ガイド
全生庵は、東京都台東区谷中に位置する臨済宗国泰寺派の寺院です。明治維新に殉じた人々を弔うために創建されたこの場所は、都心にありながら緑に包まれた非常に静かで風情のある空間が広がっています。特に、落語の名人である初代三遊亭圓朝の墓所があることや、貴重な「幽霊画」のコレクションを所蔵していることで知られ、日本の伝統文化と歴史を深く感じることができるスポットです。
全生庵は1880年(明治13年)、幕末の重要人物である山岡鉄舟によって、明治維新に殉じた人々の菩提を弔うために開かれました。1883年に正式に創建され、歴史的な重要人物が多く眠る場所となっています。また、禅の精神を重んじる場所として、かつては多くの著名人が座禅に励んだという背景も持っています。
全生庵には、歴史的な価値を持つ多くの文化財や著名人の墓所があります。
全生庵の最も特別な時期は、毎年8月です。毎年8月11日前後には、三遊亭圓朝の命日を記念して「圓朝まつり」が開催されます。この時期には、落語協会や円楽一門会によるイベントが行われ、貴重な幽霊画の全幅公開が行われるため、日本の伝統的な演芸文化と歴史を同時に体験できる絶好の機会となります。
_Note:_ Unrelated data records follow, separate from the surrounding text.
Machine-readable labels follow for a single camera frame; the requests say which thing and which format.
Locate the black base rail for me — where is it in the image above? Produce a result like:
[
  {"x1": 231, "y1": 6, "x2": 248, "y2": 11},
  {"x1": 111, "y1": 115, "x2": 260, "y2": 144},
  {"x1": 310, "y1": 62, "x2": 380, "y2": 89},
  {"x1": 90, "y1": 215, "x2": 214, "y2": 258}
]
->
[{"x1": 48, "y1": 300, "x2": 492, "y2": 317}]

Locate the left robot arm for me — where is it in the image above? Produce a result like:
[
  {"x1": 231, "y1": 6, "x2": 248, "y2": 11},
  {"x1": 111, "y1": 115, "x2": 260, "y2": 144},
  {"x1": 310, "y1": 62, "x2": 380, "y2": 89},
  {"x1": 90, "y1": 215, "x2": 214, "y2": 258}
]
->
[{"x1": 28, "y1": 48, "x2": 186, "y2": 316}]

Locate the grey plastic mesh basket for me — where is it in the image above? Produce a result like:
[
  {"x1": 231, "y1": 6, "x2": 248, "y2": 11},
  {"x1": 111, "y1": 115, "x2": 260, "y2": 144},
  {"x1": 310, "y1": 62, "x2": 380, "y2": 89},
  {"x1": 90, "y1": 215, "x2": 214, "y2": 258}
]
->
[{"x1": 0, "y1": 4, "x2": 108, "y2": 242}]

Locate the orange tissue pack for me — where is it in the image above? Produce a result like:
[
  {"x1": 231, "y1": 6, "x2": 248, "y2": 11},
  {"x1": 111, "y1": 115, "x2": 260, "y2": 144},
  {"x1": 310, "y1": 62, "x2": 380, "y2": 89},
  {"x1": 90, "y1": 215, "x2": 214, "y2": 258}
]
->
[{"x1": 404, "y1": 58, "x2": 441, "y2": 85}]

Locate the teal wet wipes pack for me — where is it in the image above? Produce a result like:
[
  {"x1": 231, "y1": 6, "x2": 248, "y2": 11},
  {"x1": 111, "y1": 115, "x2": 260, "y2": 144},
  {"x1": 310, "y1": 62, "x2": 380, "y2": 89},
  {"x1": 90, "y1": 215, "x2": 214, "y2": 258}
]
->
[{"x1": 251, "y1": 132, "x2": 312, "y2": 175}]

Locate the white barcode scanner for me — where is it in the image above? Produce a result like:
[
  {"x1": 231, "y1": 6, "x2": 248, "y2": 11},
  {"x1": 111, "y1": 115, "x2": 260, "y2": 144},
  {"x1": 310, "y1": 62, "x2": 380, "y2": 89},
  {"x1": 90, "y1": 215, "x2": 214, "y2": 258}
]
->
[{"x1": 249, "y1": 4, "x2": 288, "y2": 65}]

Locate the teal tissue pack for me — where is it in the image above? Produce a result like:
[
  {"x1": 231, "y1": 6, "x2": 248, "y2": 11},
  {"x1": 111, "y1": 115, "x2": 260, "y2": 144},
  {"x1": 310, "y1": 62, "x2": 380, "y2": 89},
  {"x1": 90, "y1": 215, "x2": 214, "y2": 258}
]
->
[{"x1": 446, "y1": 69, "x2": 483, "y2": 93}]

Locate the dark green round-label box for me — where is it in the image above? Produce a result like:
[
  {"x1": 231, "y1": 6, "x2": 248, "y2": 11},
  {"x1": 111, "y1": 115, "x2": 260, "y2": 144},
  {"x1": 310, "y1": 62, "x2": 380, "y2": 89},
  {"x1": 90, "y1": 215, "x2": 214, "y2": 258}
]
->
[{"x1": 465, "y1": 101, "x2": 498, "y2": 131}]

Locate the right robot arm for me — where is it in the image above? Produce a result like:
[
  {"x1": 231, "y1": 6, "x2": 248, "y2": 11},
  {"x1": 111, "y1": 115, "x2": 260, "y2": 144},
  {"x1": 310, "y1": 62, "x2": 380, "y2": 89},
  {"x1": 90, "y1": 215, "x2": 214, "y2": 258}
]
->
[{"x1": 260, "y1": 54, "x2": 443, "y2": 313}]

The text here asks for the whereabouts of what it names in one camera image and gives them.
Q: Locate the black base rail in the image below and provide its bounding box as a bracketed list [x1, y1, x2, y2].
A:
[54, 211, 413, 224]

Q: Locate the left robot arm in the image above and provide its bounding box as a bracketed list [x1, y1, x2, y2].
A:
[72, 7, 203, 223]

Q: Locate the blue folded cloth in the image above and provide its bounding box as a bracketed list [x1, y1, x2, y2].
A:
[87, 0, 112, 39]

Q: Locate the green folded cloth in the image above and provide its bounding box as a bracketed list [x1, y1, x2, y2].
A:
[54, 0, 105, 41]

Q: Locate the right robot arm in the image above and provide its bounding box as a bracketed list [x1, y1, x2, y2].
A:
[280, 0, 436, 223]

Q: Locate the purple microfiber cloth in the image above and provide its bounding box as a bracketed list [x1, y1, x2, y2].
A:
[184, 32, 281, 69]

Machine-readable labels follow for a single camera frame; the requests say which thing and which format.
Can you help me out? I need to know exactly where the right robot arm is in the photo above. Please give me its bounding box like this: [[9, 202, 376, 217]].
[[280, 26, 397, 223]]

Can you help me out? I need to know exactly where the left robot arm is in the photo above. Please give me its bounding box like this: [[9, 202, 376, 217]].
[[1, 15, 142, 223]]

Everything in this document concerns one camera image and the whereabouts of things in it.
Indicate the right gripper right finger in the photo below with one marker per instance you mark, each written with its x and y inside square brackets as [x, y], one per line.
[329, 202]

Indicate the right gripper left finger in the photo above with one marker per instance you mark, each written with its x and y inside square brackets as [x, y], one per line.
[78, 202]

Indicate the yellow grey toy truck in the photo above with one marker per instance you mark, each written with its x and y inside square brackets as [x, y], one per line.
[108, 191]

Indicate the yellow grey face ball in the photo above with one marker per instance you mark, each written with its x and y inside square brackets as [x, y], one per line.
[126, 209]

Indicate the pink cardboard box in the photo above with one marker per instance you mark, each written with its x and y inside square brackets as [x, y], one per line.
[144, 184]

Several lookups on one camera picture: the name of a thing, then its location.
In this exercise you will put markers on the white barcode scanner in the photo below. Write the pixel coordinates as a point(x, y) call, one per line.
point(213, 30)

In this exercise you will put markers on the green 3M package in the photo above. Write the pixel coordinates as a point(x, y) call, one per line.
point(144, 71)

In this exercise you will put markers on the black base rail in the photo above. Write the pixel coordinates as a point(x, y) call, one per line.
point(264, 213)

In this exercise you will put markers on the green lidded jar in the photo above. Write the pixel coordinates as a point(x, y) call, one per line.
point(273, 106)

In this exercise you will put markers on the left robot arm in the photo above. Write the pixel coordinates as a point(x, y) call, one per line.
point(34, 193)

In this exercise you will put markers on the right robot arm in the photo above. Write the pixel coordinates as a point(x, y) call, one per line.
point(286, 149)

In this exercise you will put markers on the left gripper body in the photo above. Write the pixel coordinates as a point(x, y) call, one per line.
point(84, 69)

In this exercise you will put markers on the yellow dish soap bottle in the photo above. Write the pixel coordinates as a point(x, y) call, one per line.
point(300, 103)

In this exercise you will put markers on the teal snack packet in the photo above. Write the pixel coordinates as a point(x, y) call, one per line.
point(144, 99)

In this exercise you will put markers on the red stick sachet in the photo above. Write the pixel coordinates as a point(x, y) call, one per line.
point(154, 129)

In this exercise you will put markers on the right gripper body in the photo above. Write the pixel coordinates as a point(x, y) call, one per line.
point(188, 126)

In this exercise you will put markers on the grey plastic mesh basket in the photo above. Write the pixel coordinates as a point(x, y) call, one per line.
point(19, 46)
日常の参拝に加え、8月の特別な期間には、落語の文化に触れることができます。円朝の遺志を継ぐ落語家たちによる供養の会や寄席が行われることがあり、歴史的な空間の中で日本の伝統芸能を体感できる貴重な体験となります。
全生庵の周辺は、谷中霊園などの歴史的なスポットが点在する、情緒豊かなエリアです。谷中銀座などの商店街も近く、散策を楽しみながら日本の古い街並みを感じることができます。